Behind his desk he turned away from the orange-haired Shinigami, no substitute any longer but a real and official member of the Gotei 13. Obviously he couldn't derive comfort from his recent appointment being confronted with the reality of another fruitless search for his sister; his expression was proof enough. "You want to give up on her?" Like his appearance was torn by insomnia and worry that had been turning into grief more and more over the past week, Ichigo's voice sounded hollow.

This only reminded Hitsugaya of the ache in his chest. He answered shortly, his gaze sternly resting on the outsides of the window, "We have no choice but to assume the worst." He didn't want to see Ichigo's face twist in pain, deepening the lines between his eyebrows; the rings under his eyes would be the same as the ones under Hitsugaya's own cloudy teal eyes. Even if there weren't as deep furrows visible on the forehead of 11th Division captain, he knew the aberrations well that his mind had absently been taking since the Kurosaki girl vanished.

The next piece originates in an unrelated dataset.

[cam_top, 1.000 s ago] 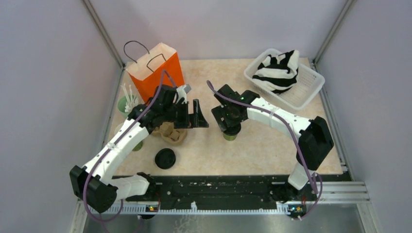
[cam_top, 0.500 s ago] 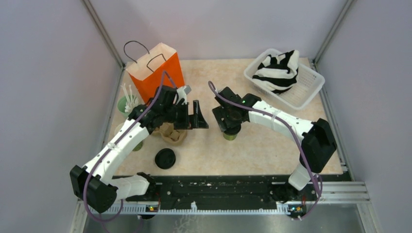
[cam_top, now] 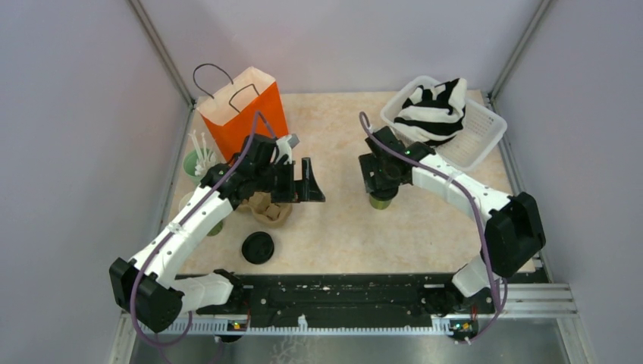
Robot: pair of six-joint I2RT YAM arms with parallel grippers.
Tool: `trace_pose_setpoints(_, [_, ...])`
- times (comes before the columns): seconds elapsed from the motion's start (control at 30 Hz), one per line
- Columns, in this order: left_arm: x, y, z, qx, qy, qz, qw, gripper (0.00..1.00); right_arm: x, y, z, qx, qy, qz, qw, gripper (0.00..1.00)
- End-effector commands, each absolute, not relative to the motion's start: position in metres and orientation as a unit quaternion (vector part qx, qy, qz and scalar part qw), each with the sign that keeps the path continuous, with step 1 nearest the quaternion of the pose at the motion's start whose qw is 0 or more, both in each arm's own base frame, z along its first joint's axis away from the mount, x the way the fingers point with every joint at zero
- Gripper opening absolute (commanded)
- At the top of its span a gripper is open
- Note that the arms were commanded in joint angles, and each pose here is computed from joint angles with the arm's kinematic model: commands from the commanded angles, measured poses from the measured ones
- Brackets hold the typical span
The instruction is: Pack the takeout coffee
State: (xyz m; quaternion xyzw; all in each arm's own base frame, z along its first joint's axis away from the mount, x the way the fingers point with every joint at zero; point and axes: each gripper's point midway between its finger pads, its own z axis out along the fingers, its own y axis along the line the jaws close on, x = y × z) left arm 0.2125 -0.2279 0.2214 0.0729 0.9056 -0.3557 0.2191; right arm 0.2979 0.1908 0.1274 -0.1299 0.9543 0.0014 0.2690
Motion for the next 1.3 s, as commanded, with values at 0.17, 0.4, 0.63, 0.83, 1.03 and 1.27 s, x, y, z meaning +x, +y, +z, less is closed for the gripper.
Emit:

The sun bent low just above the thin line of the horizon; he wondered if she really was still out there somewhere under those soft sunbeams that striped the buildings of Seireitei in shades of yellow and purple. Probably not. Probably she was dead, even deader than before – he cursed at her having mocked the subject of dying in her afterlife that doomed him to remember the macabre irony now.

Ichigo cleared his throat behind him several times, trying to regain his determined voice in order to put more emphasize on his words. "I don't believe she's gone. You know my sister? She's a tough one. And stubborn. All of us Kurosaki's are as stubborn as granite rock."

They all sounded true to him, but still, the syllables resonated strangely unconnected in his ears and faded quickly. "Who knows?" Hitsugaya said automatically. He himself couldn't quite follow his thoughts, but roughly they trailed to where Karin disappeared on a simple mission along with three other members of her team.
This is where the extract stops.